The issue is not with the core functionality supplied by the market; these tools do what is “necessary”. However, they tend not to deliver on what we define as “neat”. What’s “neat” is shaped by what Apple, Google, and a bunch of other billion dollar corporations bring to the market. It feels like we are destined to have a large gap between demand and supply.

While it’s unlikely you will be able to re-direct the market’s “Invisible Hand”, there are three steps that can help:

  1. Manage expectations. You need to persuade your users that you don’t get to invest like a Silicon Valley start-up, so the tools are a little less nifty. But, they still (should!) work. Convince team members that what you have supports their programs or make commitments to better align what you have with current needs.
  2. Illustrate value. Where you see a gap in programs or productivity because of a lack of functionality, quantify the real and opportunity costs. Are donors failing to complete online transactions because of poorly designed forms? Are reports re-worked in Excel at the cost of hundreds of hours a year that could be focused on new donations? Show how the gap deserves to be filled with better technology.
  3. Do-It-Yourself. Out-of-the-box solutions will solve some needs, but not all. You may need to partner with specialists and experts to address an opportunity that vanilla systems can’t handle. The market for innovative solutions in between and beyond core systems functions may be in reach, but the same vendor that delivered the vanilla solution may not be able to deliver the customizations you need.

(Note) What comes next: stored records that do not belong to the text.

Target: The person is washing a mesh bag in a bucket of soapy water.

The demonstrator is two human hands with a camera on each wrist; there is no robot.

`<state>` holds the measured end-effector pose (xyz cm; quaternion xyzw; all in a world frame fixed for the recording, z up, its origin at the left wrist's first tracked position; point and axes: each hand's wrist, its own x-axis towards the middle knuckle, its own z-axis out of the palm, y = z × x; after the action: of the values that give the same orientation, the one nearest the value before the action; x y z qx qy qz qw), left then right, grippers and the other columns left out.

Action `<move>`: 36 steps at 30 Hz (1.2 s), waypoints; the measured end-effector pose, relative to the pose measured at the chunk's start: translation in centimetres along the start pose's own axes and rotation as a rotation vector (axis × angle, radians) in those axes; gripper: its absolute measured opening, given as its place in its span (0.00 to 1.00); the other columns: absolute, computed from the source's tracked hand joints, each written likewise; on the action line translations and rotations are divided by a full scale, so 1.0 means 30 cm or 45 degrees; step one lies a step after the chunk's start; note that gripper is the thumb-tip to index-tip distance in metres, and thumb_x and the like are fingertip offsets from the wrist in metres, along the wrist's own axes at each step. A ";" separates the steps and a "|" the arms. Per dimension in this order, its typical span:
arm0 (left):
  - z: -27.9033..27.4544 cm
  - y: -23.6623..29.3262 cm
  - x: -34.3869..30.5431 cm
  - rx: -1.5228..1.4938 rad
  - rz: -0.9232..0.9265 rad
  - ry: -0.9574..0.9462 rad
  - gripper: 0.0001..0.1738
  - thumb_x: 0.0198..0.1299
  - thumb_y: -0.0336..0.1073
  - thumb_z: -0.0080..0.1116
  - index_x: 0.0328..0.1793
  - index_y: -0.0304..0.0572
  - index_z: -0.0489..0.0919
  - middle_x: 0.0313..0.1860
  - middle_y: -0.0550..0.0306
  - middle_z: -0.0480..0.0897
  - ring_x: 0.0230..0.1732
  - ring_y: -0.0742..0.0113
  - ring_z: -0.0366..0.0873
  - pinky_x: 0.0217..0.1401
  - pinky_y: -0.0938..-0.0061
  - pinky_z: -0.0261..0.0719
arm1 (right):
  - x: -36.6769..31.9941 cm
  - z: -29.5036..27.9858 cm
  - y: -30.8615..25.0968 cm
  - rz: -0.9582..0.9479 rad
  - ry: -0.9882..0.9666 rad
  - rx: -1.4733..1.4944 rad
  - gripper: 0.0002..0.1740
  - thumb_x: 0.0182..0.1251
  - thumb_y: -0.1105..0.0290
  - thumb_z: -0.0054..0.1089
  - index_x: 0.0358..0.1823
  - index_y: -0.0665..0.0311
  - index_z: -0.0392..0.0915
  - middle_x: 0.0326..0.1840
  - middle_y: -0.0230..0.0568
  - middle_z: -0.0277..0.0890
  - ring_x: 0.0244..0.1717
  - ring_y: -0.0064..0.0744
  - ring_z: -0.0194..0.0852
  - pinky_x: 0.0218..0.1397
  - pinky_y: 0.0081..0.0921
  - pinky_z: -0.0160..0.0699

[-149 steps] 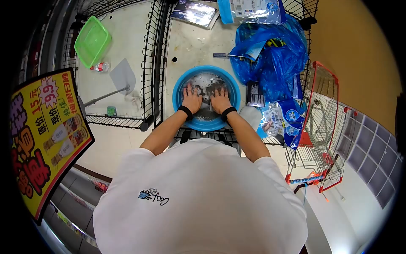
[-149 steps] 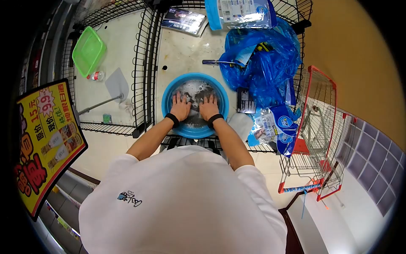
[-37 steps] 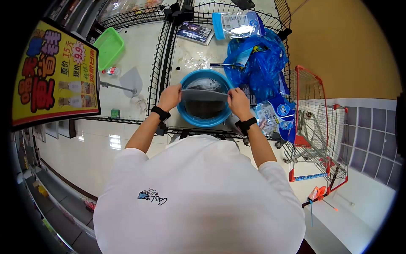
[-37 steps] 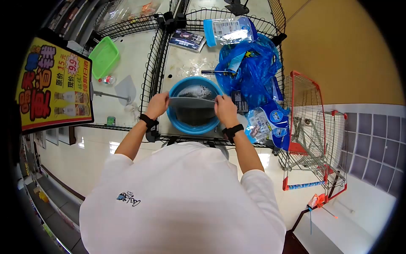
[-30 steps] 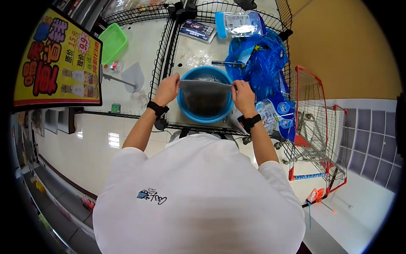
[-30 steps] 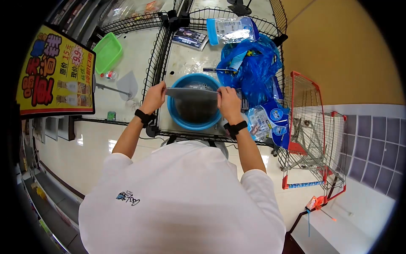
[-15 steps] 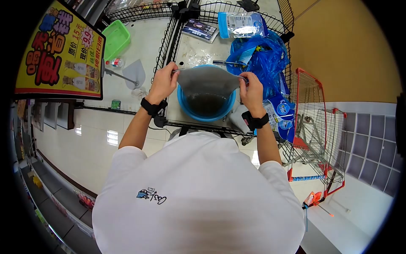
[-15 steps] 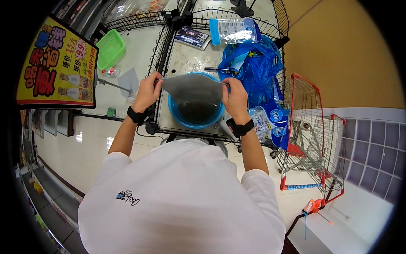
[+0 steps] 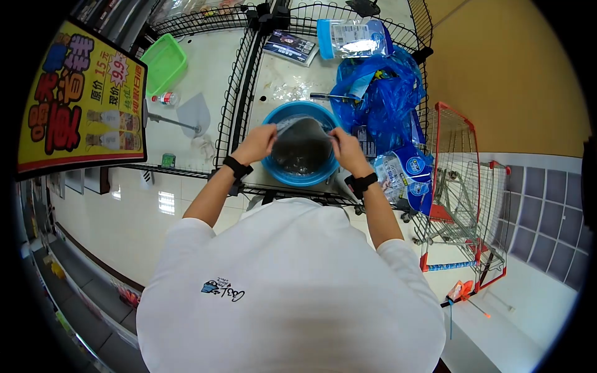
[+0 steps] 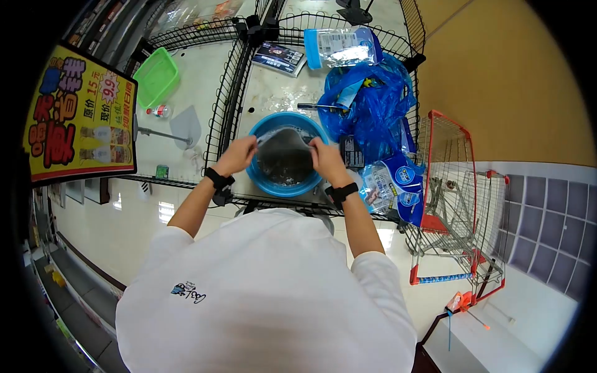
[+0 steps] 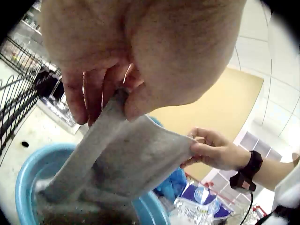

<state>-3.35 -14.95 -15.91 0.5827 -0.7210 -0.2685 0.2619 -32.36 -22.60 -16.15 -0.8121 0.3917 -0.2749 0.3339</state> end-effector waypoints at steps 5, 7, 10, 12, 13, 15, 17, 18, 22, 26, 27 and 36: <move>0.219 -0.111 -0.022 0.035 -0.008 -0.276 0.05 0.53 0.24 0.55 0.36 0.35 0.72 0.32 0.42 0.77 0.37 0.40 0.76 0.39 0.54 0.72 | -0.070 0.162 0.129 0.169 -0.348 -0.107 0.08 0.66 0.71 0.52 0.45 0.63 0.70 0.34 0.59 0.78 0.37 0.64 0.76 0.40 0.54 0.73; 0.269 -0.127 -0.026 0.082 -0.068 -0.421 0.06 0.52 0.25 0.54 0.37 0.36 0.74 0.36 0.43 0.78 0.42 0.41 0.77 0.45 0.54 0.75 | -0.084 0.218 0.161 0.184 -0.496 -0.186 0.08 0.67 0.71 0.51 0.44 0.66 0.71 0.33 0.58 0.79 0.37 0.64 0.77 0.40 0.55 0.74; 0.337 -0.160 -0.012 0.116 -0.127 -0.506 0.08 0.53 0.26 0.55 0.40 0.35 0.75 0.38 0.42 0.78 0.45 0.42 0.77 0.49 0.54 0.76 | -0.091 0.283 0.201 0.295 -0.654 -0.193 0.08 0.66 0.71 0.51 0.43 0.66 0.72 0.37 0.58 0.80 0.43 0.60 0.78 0.47 0.51 0.76; 0.381 -0.181 0.003 0.149 -0.147 -0.554 0.10 0.53 0.28 0.55 0.43 0.35 0.76 0.44 0.41 0.78 0.50 0.41 0.76 0.53 0.54 0.76 | -0.090 0.313 0.225 0.183 -0.626 -0.234 0.09 0.65 0.71 0.51 0.44 0.65 0.74 0.46 0.57 0.78 0.51 0.59 0.74 0.52 0.49 0.75; 0.397 -0.190 0.011 0.187 -0.164 -0.592 0.13 0.53 0.29 0.56 0.46 0.35 0.77 0.50 0.41 0.78 0.55 0.40 0.75 0.57 0.55 0.76 | -0.085 0.326 0.236 0.062 -0.593 -0.279 0.10 0.64 0.71 0.52 0.45 0.64 0.75 0.55 0.57 0.76 0.60 0.57 0.71 0.58 0.47 0.74; 0.432 -0.212 0.016 0.353 -0.123 -0.640 0.15 0.55 0.30 0.55 0.50 0.37 0.78 0.58 0.42 0.74 0.61 0.39 0.71 0.59 0.54 0.75 | -0.065 0.341 0.232 0.125 -0.696 -0.417 0.12 0.64 0.71 0.52 0.48 0.62 0.76 0.64 0.53 0.67 0.68 0.57 0.60 0.65 0.49 0.67; 0.462 -0.237 0.023 0.520 -0.075 -0.684 0.17 0.57 0.32 0.53 0.54 0.40 0.79 0.66 0.42 0.70 0.67 0.38 0.66 0.62 0.52 0.75 | -0.031 0.354 0.224 0.186 -0.797 -0.558 0.15 0.64 0.71 0.53 0.51 0.60 0.77 0.74 0.49 0.59 0.75 0.57 0.50 0.72 0.50 0.60; 0.468 -0.239 0.028 0.547 -0.147 -0.726 0.18 0.60 0.34 0.51 0.56 0.42 0.79 0.71 0.44 0.65 0.72 0.38 0.60 0.66 0.49 0.70 | -0.016 0.367 0.232 0.158 -0.892 -0.641 0.17 0.64 0.71 0.52 0.54 0.57 0.77 0.77 0.45 0.53 0.77 0.58 0.44 0.73 0.55 0.55; 0.490 -0.270 0.051 0.638 -0.282 -0.867 0.20 0.65 0.40 0.43 0.58 0.45 0.80 0.78 0.48 0.57 0.78 0.39 0.51 0.73 0.41 0.57 | 0.023 0.412 0.251 0.180 -1.078 -0.783 0.20 0.68 0.68 0.48 0.60 0.53 0.77 0.81 0.36 0.45 0.80 0.57 0.36 0.76 0.63 0.42; 0.529 -0.308 0.065 0.674 -0.297 -0.907 0.21 0.62 0.37 0.48 0.61 0.47 0.78 0.74 0.49 0.63 0.75 0.39 0.55 0.69 0.43 0.64 | 0.034 0.466 0.294 0.242 -1.196 -0.830 0.20 0.71 0.65 0.44 0.60 0.52 0.77 0.81 0.35 0.47 0.80 0.57 0.38 0.75 0.65 0.43; 0.529 -0.311 0.073 0.640 -0.327 -0.938 0.20 0.63 0.37 0.47 0.60 0.45 0.78 0.72 0.49 0.65 0.75 0.40 0.55 0.68 0.43 0.64 | 0.033 0.477 0.304 0.287 -1.178 -0.781 0.20 0.72 0.64 0.42 0.59 0.52 0.78 0.80 0.36 0.49 0.80 0.57 0.39 0.75 0.65 0.45; 0.524 -0.309 0.086 0.615 -0.306 -0.911 0.18 0.67 0.39 0.41 0.53 0.42 0.81 0.71 0.50 0.69 0.75 0.44 0.57 0.69 0.44 0.63 | 0.051 0.482 0.313 0.311 -1.260 -0.780 0.19 0.74 0.64 0.40 0.58 0.60 0.77 0.78 0.39 0.53 0.78 0.58 0.43 0.72 0.63 0.53</move>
<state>-8.20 -17.82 -33.45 0.5774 -0.7353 -0.3056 -0.1805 -25.56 -23.54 -32.03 -0.8521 0.3417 0.3022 0.2564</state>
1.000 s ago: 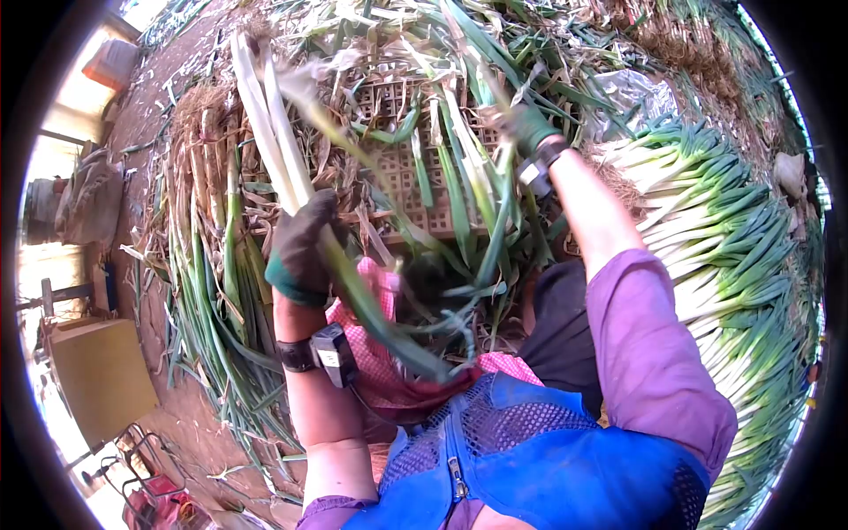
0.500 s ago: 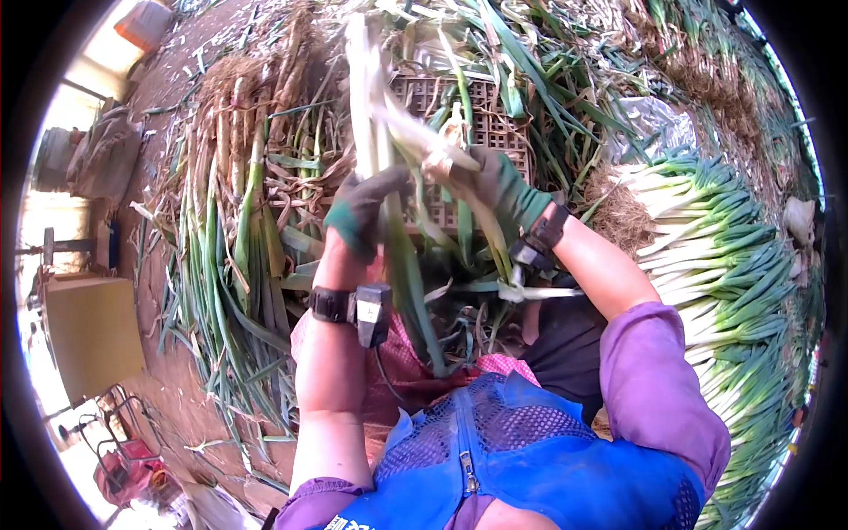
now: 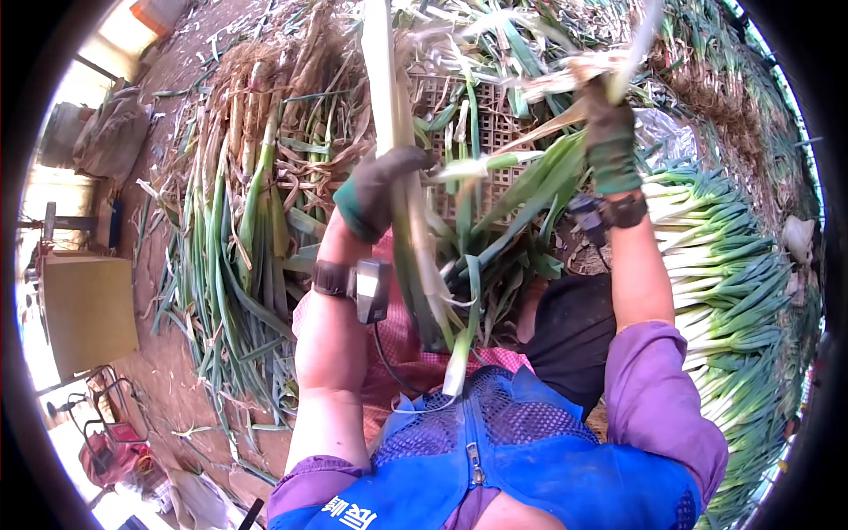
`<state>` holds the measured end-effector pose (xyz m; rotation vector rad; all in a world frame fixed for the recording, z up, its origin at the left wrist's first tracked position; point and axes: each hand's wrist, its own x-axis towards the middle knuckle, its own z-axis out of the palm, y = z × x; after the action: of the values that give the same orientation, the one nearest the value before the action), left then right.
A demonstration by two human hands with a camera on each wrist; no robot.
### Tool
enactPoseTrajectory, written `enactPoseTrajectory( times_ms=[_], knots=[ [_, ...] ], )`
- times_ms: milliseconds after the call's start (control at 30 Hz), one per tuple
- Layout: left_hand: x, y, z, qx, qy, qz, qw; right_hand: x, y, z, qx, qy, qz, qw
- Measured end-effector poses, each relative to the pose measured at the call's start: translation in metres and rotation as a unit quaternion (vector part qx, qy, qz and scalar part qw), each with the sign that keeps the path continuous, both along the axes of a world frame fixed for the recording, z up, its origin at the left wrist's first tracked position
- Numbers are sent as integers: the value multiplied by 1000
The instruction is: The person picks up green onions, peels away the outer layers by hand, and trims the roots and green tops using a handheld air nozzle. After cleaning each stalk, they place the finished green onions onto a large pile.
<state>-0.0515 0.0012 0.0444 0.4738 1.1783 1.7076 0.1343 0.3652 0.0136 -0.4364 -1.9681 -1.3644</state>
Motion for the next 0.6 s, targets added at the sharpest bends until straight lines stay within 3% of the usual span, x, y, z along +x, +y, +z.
enactPoseTrajectory(
  times_ms=[33,67,167,200,233,267,333,367,400,433,467,500,533,567,600],
  knots=[
    [2,2,-3,11,54,3,999,3,0,18,-259,-2,125,958],
    [3,1,0,-2,20,-12,1000,5,-1,35,-481,47,245,840],
    [11,2,17,-27,-41,-72,996,5,-83,111,-603,-69,236,759],
    [15,3,28,-25,-33,-97,994,-2,-79,81,-634,-118,225,730],
    [17,6,34,-24,-26,-121,992,-8,-94,66,-704,-148,231,655],
    [16,7,30,11,84,-138,987,-12,-126,63,-818,-148,256,494],
    [15,8,22,77,301,-128,942,-20,-181,61,-957,-96,271,26],
    [17,11,19,119,420,-102,894,-20,-194,60,-957,-87,261,-96],
    [20,13,17,153,530,-56,832,-17,-196,52,-950,-104,255,-150],
    [22,13,15,79,376,-59,921,-16,-192,52,-960,-104,232,-116],
    [26,13,24,1,208,-60,976,-16,-190,53,-969,-105,207,-84],
    [29,12,30,-77,31,-59,995,-16,-180,58,-982,-86,163,36],
    [29,12,30,-58,81,-61,993,-15,-170,64,-979,-66,114,156],
    [29,12,30,-39,130,-60,989,-11,-164,76,-953,-56,168,245],
    [29,14,26,-42,71,-45,996,-11,-133,60,-898,-29,304,317]
  ],
)
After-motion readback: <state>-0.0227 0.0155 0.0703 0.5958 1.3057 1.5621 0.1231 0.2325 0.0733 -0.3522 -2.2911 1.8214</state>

Our industry is trapped in a Catch-22: to get funds, we need appropriate technology, but we can’t get the technology we need without these funds. Or, more simply: $1 billion isn’t enough. The fact remains that many of us will have to make the most of what the market has to offer. Those of you with means and vision to implement more custom solutions will likely need to create your own solution when expectations are high and ROI is clear.